Denominado Arena, este é muito mais sofisticado. Radares instalados na torre realizam a vigilância de 360º, detectando qualquer munição inimiga caracterizada como ameaça (disparos que não vão atingir o veículo, estilhaços de artilharia e tiros de armas pequenas são ignorados). No momento adequado é acionada automaticamente uma munição defensiva localizadas em caixas no entorno da torre, a detonação ocorrendo a uma distância considerada segura. Uma chuva de fragmentos atinge a ameaça, destruindo-a ou mudando a sua trajetória (hard kill).
O Arena protege os setores frontal e laterais do carro, e foi demonstrado nos protótipos do T-80M2 e T-90MS. O Afghanit complementa o Arena com a capacidade hard kill contra disparos de munições balísticas de outros carros de combate, uma grande avanço defensivo. Os computadores do sistema de tiro, ao receberem a informação dos radares e sensores do APS DAS, automaticamente giram a torre na direção da ameaça, e cargas explosivas instaladas em lançadores na base da torre, compostas por milhares de balins acelerados a uma grande velocidade, atingem munições do tipo APFSDS (Armour-piercing fin-stabilized discarding-sabot) ou flecha a questão de metros do impacto contra o carro.

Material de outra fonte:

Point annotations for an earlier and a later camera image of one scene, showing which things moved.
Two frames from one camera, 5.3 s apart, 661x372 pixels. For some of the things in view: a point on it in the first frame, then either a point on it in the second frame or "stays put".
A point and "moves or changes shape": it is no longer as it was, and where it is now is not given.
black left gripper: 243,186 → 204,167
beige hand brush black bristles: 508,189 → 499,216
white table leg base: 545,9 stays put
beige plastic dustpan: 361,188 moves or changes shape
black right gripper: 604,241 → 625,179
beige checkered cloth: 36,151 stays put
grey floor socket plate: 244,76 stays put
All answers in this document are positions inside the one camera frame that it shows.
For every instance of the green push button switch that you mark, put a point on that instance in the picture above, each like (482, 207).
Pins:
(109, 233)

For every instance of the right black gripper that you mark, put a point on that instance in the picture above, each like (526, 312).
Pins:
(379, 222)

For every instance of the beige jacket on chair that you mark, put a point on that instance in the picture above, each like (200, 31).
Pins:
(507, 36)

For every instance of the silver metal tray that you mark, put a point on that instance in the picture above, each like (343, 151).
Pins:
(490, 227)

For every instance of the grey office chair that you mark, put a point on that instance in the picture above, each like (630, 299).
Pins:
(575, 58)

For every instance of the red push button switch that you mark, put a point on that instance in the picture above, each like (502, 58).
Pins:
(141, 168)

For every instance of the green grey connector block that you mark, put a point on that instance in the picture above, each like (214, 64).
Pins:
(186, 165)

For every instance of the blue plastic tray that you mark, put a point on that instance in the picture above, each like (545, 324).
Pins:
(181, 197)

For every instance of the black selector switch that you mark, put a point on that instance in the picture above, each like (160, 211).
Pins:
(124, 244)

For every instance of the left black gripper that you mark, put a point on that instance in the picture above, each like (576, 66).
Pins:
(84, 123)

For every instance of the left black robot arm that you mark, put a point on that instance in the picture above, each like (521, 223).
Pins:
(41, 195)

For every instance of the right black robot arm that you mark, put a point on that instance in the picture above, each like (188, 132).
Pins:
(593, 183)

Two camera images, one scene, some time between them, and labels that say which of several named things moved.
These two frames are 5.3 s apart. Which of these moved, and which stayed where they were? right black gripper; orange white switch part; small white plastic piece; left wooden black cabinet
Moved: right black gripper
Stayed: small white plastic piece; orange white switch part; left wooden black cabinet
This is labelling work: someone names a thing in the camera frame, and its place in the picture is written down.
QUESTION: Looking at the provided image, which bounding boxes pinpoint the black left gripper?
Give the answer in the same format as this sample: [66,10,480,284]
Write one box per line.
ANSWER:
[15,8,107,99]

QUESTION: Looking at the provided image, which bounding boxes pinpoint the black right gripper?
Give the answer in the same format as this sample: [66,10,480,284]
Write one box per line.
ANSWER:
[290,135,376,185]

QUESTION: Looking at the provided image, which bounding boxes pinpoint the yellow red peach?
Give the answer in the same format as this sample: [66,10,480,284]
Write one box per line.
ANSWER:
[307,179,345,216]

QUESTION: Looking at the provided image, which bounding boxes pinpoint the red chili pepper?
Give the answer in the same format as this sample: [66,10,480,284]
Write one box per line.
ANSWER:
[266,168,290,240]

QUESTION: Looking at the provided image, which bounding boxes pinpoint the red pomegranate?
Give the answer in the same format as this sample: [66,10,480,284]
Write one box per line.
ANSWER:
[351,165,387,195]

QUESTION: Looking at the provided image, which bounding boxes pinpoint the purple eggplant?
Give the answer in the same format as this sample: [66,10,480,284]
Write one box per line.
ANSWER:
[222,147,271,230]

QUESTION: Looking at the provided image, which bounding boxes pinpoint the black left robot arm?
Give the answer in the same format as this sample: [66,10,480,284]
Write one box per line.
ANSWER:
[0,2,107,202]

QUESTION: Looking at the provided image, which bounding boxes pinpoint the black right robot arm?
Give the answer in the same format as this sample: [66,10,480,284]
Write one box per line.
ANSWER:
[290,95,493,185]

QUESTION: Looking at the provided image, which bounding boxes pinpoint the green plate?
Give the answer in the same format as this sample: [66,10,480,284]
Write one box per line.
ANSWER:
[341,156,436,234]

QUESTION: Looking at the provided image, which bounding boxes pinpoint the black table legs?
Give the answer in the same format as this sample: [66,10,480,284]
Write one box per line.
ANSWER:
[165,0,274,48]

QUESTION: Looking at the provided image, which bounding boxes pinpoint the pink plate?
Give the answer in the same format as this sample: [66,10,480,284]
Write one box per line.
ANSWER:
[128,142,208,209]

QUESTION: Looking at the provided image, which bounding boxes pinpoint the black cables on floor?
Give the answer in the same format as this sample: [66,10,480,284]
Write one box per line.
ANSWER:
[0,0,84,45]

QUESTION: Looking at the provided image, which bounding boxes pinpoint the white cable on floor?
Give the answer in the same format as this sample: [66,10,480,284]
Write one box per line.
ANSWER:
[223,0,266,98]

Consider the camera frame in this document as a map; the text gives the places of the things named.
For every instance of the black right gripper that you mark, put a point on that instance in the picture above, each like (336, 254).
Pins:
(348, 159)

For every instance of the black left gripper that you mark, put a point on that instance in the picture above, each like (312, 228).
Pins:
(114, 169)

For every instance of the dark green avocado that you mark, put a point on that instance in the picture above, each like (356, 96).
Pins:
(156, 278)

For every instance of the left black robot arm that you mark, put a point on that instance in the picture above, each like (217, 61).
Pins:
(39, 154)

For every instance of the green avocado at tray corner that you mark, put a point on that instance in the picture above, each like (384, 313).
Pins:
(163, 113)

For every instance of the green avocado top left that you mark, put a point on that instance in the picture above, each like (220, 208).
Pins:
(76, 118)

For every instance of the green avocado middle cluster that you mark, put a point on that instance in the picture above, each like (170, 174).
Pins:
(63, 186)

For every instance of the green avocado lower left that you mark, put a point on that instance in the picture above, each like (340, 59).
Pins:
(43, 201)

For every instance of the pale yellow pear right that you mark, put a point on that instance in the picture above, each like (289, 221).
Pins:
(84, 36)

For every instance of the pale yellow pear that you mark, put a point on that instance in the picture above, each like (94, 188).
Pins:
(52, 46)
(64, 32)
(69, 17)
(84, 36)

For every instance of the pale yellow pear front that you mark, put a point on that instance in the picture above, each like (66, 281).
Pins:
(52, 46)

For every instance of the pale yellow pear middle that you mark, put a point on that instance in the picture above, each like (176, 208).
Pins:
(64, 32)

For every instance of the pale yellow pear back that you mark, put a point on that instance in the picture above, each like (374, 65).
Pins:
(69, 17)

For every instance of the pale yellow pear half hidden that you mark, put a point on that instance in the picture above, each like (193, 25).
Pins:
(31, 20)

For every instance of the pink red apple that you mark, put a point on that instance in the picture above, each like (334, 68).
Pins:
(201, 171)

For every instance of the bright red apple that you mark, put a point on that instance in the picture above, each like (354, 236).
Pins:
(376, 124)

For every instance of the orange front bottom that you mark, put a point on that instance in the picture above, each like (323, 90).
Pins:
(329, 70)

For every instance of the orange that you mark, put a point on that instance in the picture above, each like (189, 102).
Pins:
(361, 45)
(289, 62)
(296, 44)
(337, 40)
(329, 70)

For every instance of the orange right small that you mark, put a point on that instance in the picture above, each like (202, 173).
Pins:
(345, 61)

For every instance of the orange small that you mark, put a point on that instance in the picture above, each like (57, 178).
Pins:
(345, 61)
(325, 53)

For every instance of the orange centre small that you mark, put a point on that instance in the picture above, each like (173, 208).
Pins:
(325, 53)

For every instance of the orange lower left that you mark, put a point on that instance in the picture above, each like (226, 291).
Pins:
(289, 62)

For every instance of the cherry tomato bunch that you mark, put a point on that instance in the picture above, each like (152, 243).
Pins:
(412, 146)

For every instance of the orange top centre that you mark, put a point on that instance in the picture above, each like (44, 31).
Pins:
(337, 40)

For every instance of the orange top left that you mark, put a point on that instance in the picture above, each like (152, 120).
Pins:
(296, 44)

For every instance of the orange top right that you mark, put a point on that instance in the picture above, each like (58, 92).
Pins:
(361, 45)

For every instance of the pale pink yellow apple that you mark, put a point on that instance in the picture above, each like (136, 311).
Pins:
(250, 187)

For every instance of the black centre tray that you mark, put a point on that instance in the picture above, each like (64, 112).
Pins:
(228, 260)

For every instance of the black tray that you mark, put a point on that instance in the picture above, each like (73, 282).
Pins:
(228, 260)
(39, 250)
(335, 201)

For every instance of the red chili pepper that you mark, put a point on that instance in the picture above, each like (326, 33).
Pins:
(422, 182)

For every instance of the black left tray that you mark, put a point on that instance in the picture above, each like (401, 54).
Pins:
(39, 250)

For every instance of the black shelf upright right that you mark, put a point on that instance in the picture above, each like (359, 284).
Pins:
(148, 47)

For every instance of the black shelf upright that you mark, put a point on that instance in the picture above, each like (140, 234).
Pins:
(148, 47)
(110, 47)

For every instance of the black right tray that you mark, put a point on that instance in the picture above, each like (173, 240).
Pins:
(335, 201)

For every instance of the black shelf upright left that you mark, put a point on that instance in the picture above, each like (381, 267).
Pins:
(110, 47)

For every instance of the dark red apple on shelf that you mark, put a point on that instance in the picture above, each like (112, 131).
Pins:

Trata-se de um sistema com requerimentos severos, pois a velocidade de um projétil disparado por outro carro de combate é imensamente maior que a de um míssil ou foguete, o que torna a automatização do Afghanit fundamental, pois seu tempo de resposta tem de ser muito curto. Esse requerimento justifica a torre do T-14 possuir controle remoto e não abrigar tripulantes. O menor peso, perfil e agilidade advindos de atuadores elétricos poderosos permitem violentos giros instantâneos, automaticamente, na direção da ameaça. O sistema tem inteligência artificial suficiente para tomar decisões em milésimos de segundos, inclusive tendo prioridade sobre comandos humanos durante a fase de engajamento contra disparos inimigos.
Segundo o Ministério da Defesa da Rússia, o T-14 Armata substituirá todas as gerações de blindados remanescentes da Guerra Fria no Exército Russo, estimando-se uma produção inicial de pelo menos 2.500 a 3.000 exemplares. As versões mais modernas do T-90 ainda deverão operar lado a lado com o Armata por mais 10 anos pelo menos.
Opinião do Especialista
Ainda existem muitos pontos “obscuros” referentes ao T-14 Armata. A capacidade ofensiva e, principalmente, defensiva, demanda uma complexa integração de todos os seus sistemas, muitos deles ainda em fase de desenvolvimento.
A inusitada posição do sistema Afghanit (na parte de baixo e frontal da torre) vai exigir um tempo de resposta e giro extremamente elevado, levando a suspeita que essa posição ainda poderá ser modificada. Outro fato que causa perplexidade entre os especialistas é o elevado preço desse blindado (algumas fontes informam algo em torno de sete milhões de euros), bem como a complexidade e alto custo de sua manutenção, o que indica uma mudança de paradigma do Exército Russo (se aproximando mais do ocidental, no que tange a alinhar menos veículos, porem mais eficientes), bem como é possível imaginar a dificuldade de se fabricar os números de blindados anunciados.
Uma provável consequência do chamado “Efeito Armata” é que, tratando-se do primeiro modelo de uma nova geração de carros de combate, e caso suas novas tecnologias se mostrem realmente eficientes, sendo um diferencial em relação a atual geração (apesar de estudos nessa linha estarem sendo feitos há muitos anos), muitas indústrias bélicas, seja nos Estados Unidos, seja na Europa, serão obrigadas a projetar uma nova geração de carros de combate em seus respectivos países. Só o futuro mostrará com clareza se o desenvolvimento desses veículos vai seguir esse caminho.
Roberto Caiafa e Paulo Roberto Bastos Jr.